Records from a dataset
Content starts

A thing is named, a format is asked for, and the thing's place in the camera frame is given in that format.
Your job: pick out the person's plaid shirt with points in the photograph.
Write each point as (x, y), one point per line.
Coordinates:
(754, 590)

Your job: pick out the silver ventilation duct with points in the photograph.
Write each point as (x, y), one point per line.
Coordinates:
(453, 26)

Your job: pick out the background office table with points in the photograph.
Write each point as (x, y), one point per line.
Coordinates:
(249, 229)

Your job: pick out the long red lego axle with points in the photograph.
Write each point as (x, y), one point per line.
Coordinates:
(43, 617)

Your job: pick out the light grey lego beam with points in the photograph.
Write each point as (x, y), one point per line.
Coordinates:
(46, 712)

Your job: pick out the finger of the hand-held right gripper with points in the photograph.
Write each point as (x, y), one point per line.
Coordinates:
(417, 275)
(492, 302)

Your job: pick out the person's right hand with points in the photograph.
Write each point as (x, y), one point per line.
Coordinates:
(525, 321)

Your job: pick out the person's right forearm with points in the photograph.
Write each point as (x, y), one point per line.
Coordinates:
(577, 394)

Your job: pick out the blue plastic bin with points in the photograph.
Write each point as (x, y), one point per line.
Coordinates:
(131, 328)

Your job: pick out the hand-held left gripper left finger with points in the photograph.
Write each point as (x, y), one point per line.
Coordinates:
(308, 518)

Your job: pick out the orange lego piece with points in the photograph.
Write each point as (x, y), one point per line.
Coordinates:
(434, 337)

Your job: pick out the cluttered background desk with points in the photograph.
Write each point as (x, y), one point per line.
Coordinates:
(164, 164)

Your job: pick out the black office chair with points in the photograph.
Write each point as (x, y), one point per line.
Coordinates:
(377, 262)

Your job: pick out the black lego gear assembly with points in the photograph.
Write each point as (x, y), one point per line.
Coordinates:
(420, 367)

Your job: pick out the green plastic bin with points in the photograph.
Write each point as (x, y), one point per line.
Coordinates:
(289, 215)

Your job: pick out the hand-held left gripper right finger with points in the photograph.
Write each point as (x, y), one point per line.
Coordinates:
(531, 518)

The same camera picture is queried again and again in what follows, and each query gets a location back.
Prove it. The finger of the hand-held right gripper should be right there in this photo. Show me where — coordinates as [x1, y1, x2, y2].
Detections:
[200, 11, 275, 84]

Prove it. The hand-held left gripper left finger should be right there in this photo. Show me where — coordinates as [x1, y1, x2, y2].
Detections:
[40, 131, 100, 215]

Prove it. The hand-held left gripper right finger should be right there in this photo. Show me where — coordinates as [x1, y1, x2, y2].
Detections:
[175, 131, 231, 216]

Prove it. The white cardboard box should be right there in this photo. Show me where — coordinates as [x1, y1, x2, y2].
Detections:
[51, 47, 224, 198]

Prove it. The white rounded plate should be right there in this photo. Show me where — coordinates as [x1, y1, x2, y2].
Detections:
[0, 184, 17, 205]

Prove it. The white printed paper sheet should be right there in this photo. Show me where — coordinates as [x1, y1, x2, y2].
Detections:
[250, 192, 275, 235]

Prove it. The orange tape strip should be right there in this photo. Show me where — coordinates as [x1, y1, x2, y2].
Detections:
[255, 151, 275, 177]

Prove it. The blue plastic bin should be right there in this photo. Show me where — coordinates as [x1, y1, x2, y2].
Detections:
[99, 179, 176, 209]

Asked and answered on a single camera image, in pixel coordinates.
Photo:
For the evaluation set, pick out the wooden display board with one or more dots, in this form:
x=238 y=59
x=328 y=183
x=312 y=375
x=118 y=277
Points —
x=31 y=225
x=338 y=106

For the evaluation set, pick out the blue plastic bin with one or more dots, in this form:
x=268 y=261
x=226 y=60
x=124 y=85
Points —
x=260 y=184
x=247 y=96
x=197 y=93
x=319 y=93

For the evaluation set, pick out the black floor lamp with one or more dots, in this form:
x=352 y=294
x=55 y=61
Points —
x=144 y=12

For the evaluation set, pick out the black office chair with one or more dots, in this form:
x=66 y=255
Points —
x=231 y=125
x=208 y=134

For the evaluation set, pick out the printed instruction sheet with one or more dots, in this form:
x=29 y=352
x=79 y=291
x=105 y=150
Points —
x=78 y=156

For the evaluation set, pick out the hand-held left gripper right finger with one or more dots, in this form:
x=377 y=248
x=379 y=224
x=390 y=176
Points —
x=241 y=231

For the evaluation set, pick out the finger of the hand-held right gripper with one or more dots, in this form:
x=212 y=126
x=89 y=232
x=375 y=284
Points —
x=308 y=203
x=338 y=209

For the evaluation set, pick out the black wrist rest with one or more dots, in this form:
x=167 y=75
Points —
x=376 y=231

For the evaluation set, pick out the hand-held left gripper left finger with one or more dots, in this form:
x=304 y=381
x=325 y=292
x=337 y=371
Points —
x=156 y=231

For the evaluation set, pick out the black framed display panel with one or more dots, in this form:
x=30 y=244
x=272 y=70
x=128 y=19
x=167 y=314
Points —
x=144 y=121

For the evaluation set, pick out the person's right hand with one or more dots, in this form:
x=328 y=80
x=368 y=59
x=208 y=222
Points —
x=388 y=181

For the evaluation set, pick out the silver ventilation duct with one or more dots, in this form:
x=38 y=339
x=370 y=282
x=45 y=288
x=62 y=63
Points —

Content ends

What you are asked to do: Write the entries out once more, exactly as given.

Result of this task:
A thing is named, a format is asked for, and the thing's place in the camera frame is given in that format.
Your job: pick out the person's plaid shirt with points in the photograph.
Write each point as (x, y), one point per line.
Coordinates:
(754, 590)

Your job: pick out the silver ventilation duct with points in the photograph.
Write each point as (x, y), one point per line.
Coordinates:
(453, 26)

Your job: pick out the background office table with points in the photograph.
Write each point as (x, y), one point per line.
Coordinates:
(249, 229)

Your job: pick out the long red lego axle with points in the photograph.
Write each point as (x, y), one point per line.
Coordinates:
(43, 617)

Your job: pick out the light grey lego beam with points in the photograph.
Write each point as (x, y), one point per line.
Coordinates:
(46, 712)

Your job: pick out the finger of the hand-held right gripper with points in the photograph.
Write each point as (x, y), one point per line.
Coordinates:
(417, 275)
(492, 302)

Your job: pick out the person's right hand with points in the photograph.
Write each point as (x, y), one point per line.
Coordinates:
(525, 321)

Your job: pick out the person's right forearm with points in the photograph.
Write each point as (x, y), one point per line.
Coordinates:
(577, 394)

Your job: pick out the blue plastic bin with points in the photograph.
Write each point as (x, y), one point per line.
Coordinates:
(131, 328)

Your job: pick out the hand-held left gripper left finger with points in the photograph.
Write each point as (x, y), one point per line.
Coordinates:
(308, 518)

Your job: pick out the orange lego piece with points in the photograph.
Write each point as (x, y), one point per line.
Coordinates:
(434, 337)

Your job: pick out the cluttered background desk with points in the photograph.
Write each point as (x, y), one point per line.
Coordinates:
(164, 164)

Your job: pick out the black office chair with points in the photograph.
Write each point as (x, y), one point per line.
Coordinates:
(377, 262)

Your job: pick out the black lego gear assembly with points in the photograph.
Write each point as (x, y), one point per line.
Coordinates:
(420, 367)

Your job: pick out the green plastic bin with points in the photograph.
Write each point as (x, y), one point per line.
Coordinates:
(289, 215)

Your job: pick out the hand-held left gripper right finger with points in the photograph.
Write each point as (x, y), one point per line.
Coordinates:
(531, 518)

The same camera picture is queried again and again in what follows, and each query gets a location back.
Prove it. The finger of the hand-held right gripper should be right there in this photo. Show me where — coordinates as [x1, y1, x2, y2].
Detections:
[200, 11, 275, 84]

Prove it. The hand-held left gripper left finger should be right there in this photo. Show me where — coordinates as [x1, y1, x2, y2].
Detections:
[40, 131, 100, 215]

Prove it. The hand-held left gripper right finger should be right there in this photo. Show me where — coordinates as [x1, y1, x2, y2].
Detections:
[175, 131, 231, 216]

Prove it. The white cardboard box should be right there in this photo. Show me where — coordinates as [x1, y1, x2, y2].
Detections:
[51, 47, 224, 198]

Prove it. The white rounded plate should be right there in this photo. Show me where — coordinates as [x1, y1, x2, y2].
Detections:
[0, 184, 17, 205]

Prove it. The white printed paper sheet should be right there in this photo. Show me where — coordinates as [x1, y1, x2, y2].
Detections:
[250, 192, 275, 235]

Prove it. The orange tape strip should be right there in this photo. Show me where — coordinates as [x1, y1, x2, y2].
Detections:
[255, 151, 275, 177]

Prove it. The blue plastic bin should be right there in this photo. Show me where — coordinates as [x1, y1, x2, y2].
Detections:
[99, 179, 176, 209]

Asked and answered on a single camera image, in pixel coordinates.
Photo:
For the evaluation set, pick out the wooden display board with one or more dots, in this form:
x=238 y=59
x=328 y=183
x=312 y=375
x=118 y=277
Points —
x=31 y=225
x=338 y=106

For the evaluation set, pick out the blue plastic bin with one or more dots, in this form:
x=268 y=261
x=226 y=60
x=124 y=85
Points —
x=260 y=184
x=247 y=96
x=197 y=93
x=319 y=93

For the evaluation set, pick out the black floor lamp with one or more dots, in this form:
x=352 y=294
x=55 y=61
Points —
x=144 y=12

For the evaluation set, pick out the black office chair with one or more dots, in this form:
x=66 y=255
Points —
x=231 y=125
x=208 y=134

For the evaluation set, pick out the printed instruction sheet with one or more dots, in this form:
x=29 y=352
x=79 y=291
x=105 y=150
Points —
x=78 y=156

For the evaluation set, pick out the hand-held left gripper right finger with one or more dots, in this form:
x=377 y=248
x=379 y=224
x=390 y=176
Points —
x=241 y=231

For the evaluation set, pick out the finger of the hand-held right gripper with one or more dots, in this form:
x=212 y=126
x=89 y=232
x=375 y=284
Points —
x=308 y=203
x=338 y=209

For the evaluation set, pick out the black wrist rest with one or more dots, in this form:
x=167 y=75
Points —
x=376 y=231

For the evaluation set, pick out the hand-held left gripper left finger with one or more dots, in this form:
x=304 y=381
x=325 y=292
x=337 y=371
Points —
x=156 y=231

For the evaluation set, pick out the black framed display panel with one or more dots, in this form:
x=30 y=244
x=272 y=70
x=128 y=19
x=167 y=314
Points —
x=144 y=121

For the evaluation set, pick out the person's right hand with one or more dots, in this form:
x=328 y=80
x=368 y=59
x=208 y=222
Points —
x=388 y=181

For the evaluation set, pick out the silver ventilation duct with one or more dots, in this form:
x=38 y=339
x=370 y=282
x=45 y=288
x=62 y=63
Points —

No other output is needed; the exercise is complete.